Christian Topalov is a man of many words – three hundred of them, to be exact. Over the past ten years, Topalov has become acutely familiar with one entire class of words: city words, i.e., words ascribed to the various landmarks and architectural structures that develop against the backdrop of cities. With generous funding from UNESCO, Topalov, who has held numerous positions at institutions like Harvard, Cambridge, Colegio de Mexico, and – clearly the best of all – Columbia (Go Lions!), recently finished compiling the extensive dictionary-thesaurus Le Trésor des mots de la ville (The Treasury of City Words), whose three hundred thousand entries come from both Topalov himself and other leaders in the fields of history, sociology, urban studies, and linguistics.

During a two-hour presentation yesterday in the intimate space of the Maison Française, Topalov, speaking from his experiences as a scholar of the social sciences, traced the evolution of several such words to indicate what one might find within his book. What new meanings have city words taken on from our using them in common speech?, he asked. And how might a linguist present his findings to a reader in another language without sacrificing the integrity of the word at hand in its original language? Pulling from his thesaurus the entries on the words “square” and “plaza,” he sought to explain to his audience the process by which he avoids losing any component of a word’s dynamic power: by placing words in their historical and linguistic contexts and never forcing direct parallels between languages.

“Plaza” was a particularly interesting word to examine because of its presence in many languages other than its original (which is, for the language-impaired, Spanish). The meaning of the word “plaza” has changed greatly since its early usage: while it originally meant a place of residence, it now means an open area or a public square in a city. In fact, the American Heritage Dictionary now defines it as not only a city square, but as a shopping center, or even a parking area or tollbooth cluster around a highway; Urban Dictionary, meanwhile, quoting “California English,” defines the word as “a strip mall or shopping center [. . .] anchored by big-box stores.”
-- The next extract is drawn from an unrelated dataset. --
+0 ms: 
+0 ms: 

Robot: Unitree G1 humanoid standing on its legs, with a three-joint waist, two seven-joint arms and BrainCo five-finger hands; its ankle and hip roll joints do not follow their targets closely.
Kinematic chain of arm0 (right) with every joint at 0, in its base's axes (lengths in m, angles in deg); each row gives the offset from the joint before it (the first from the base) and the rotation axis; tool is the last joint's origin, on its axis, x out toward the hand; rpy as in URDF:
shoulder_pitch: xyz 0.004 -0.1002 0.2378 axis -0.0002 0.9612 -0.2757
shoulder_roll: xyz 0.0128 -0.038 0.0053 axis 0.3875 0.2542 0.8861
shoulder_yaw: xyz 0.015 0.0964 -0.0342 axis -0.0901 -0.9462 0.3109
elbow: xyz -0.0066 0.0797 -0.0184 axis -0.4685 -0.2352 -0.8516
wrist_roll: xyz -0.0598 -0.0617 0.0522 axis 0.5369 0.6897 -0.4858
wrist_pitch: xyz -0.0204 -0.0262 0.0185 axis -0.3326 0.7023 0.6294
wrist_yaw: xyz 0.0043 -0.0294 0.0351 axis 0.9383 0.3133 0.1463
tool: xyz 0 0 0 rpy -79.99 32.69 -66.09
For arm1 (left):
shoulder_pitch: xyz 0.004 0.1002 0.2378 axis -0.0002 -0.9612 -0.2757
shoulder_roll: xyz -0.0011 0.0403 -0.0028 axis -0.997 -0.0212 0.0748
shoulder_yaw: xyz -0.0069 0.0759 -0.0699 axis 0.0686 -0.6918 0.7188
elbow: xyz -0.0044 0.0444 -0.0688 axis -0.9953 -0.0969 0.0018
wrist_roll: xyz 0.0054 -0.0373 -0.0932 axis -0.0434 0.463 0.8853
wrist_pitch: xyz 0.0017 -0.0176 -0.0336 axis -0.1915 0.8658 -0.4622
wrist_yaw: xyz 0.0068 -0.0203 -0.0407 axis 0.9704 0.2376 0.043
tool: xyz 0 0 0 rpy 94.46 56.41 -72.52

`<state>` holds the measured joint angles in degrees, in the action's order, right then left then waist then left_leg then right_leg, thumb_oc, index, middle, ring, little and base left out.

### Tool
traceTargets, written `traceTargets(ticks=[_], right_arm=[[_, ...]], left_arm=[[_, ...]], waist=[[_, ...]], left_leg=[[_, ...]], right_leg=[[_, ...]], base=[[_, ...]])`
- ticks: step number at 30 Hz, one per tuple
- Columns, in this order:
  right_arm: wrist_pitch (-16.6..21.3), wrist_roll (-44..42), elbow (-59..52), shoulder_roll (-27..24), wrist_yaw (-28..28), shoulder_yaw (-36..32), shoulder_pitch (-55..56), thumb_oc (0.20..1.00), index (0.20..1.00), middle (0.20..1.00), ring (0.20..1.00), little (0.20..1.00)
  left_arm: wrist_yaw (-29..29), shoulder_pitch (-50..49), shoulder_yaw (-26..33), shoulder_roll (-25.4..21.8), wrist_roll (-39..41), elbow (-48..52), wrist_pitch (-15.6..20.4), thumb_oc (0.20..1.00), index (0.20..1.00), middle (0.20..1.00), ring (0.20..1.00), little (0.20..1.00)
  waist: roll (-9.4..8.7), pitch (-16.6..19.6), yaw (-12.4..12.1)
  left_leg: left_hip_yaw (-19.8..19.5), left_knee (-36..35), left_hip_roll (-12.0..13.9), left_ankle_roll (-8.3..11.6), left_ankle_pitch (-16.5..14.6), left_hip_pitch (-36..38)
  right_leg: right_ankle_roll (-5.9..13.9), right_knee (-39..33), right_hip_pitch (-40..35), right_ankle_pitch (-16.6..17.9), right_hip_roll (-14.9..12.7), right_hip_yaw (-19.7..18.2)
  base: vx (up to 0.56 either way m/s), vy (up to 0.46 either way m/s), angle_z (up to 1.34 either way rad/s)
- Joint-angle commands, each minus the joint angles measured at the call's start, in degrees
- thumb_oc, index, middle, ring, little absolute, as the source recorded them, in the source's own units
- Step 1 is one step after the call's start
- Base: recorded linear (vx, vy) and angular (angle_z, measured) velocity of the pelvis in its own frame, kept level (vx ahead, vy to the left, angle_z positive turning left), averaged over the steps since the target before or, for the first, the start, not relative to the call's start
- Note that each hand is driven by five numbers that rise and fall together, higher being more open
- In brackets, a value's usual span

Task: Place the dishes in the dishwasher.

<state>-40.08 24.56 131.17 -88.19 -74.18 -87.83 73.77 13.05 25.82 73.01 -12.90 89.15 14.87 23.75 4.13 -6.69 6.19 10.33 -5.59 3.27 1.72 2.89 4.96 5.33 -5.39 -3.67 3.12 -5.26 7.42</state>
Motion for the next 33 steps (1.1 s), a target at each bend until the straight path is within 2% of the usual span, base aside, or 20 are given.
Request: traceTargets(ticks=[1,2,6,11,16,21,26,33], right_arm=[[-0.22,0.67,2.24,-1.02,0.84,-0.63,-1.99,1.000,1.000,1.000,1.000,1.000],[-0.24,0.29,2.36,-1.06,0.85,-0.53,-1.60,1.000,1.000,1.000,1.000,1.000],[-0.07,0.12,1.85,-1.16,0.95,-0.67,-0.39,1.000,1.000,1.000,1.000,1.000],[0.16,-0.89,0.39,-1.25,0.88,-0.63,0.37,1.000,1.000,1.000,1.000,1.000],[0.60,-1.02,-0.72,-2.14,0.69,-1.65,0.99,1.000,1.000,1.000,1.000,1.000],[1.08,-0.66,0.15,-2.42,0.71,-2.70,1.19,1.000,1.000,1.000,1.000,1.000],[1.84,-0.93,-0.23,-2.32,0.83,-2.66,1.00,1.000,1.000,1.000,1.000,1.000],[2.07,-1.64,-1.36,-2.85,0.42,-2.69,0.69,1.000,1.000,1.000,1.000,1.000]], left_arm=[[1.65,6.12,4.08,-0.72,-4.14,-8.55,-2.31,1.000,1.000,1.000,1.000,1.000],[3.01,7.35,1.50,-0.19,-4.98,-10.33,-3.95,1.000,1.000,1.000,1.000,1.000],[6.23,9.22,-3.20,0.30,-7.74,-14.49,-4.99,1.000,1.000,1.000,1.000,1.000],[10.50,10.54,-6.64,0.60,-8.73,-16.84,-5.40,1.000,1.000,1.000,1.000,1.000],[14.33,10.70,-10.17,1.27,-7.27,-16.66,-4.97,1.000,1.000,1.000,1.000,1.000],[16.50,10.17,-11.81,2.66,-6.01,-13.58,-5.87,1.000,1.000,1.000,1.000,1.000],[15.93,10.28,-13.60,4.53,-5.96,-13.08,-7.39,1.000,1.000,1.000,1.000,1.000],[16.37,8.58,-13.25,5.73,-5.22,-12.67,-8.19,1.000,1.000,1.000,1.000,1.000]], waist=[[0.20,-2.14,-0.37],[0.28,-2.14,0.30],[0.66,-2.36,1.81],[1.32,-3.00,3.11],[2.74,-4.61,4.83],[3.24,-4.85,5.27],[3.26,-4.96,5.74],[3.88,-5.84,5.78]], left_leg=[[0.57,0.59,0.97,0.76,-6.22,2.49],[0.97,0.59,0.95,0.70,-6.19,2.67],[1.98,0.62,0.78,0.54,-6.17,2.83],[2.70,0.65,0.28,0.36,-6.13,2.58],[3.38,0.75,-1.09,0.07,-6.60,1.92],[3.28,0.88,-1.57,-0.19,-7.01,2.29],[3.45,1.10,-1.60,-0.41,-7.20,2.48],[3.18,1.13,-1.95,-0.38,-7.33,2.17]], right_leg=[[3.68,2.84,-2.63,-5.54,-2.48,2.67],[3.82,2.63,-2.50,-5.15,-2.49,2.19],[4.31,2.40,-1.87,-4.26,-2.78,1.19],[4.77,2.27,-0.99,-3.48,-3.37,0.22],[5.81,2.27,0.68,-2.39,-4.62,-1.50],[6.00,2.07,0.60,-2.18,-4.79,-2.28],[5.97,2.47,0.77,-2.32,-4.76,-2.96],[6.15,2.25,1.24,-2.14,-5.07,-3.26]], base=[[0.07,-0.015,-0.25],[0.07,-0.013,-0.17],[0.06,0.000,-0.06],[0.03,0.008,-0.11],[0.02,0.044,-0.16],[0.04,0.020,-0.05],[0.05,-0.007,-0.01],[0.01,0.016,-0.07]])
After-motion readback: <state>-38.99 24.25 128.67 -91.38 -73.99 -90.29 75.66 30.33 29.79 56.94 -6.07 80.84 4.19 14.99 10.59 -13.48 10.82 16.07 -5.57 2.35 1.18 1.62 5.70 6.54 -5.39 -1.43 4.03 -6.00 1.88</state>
Though they may seem a bit crude, these definitions have become just as linguistically valid as their more formal architectural counterparts because of their significantly common usage. That was the big message of the lecture: that since usage shapes meaning, meaning must come from the people – not from some God of Words, and not even from some language-regulating force in the government.

City words are in and of the city – they arise within cities, and they refer back to cities. This was an empowering message to deliver at the campus of a city school with its own host of squares and plazas. But one city word he didn’t cover? “Quad.” Guess we’ll just have to buy the thesaurus for that.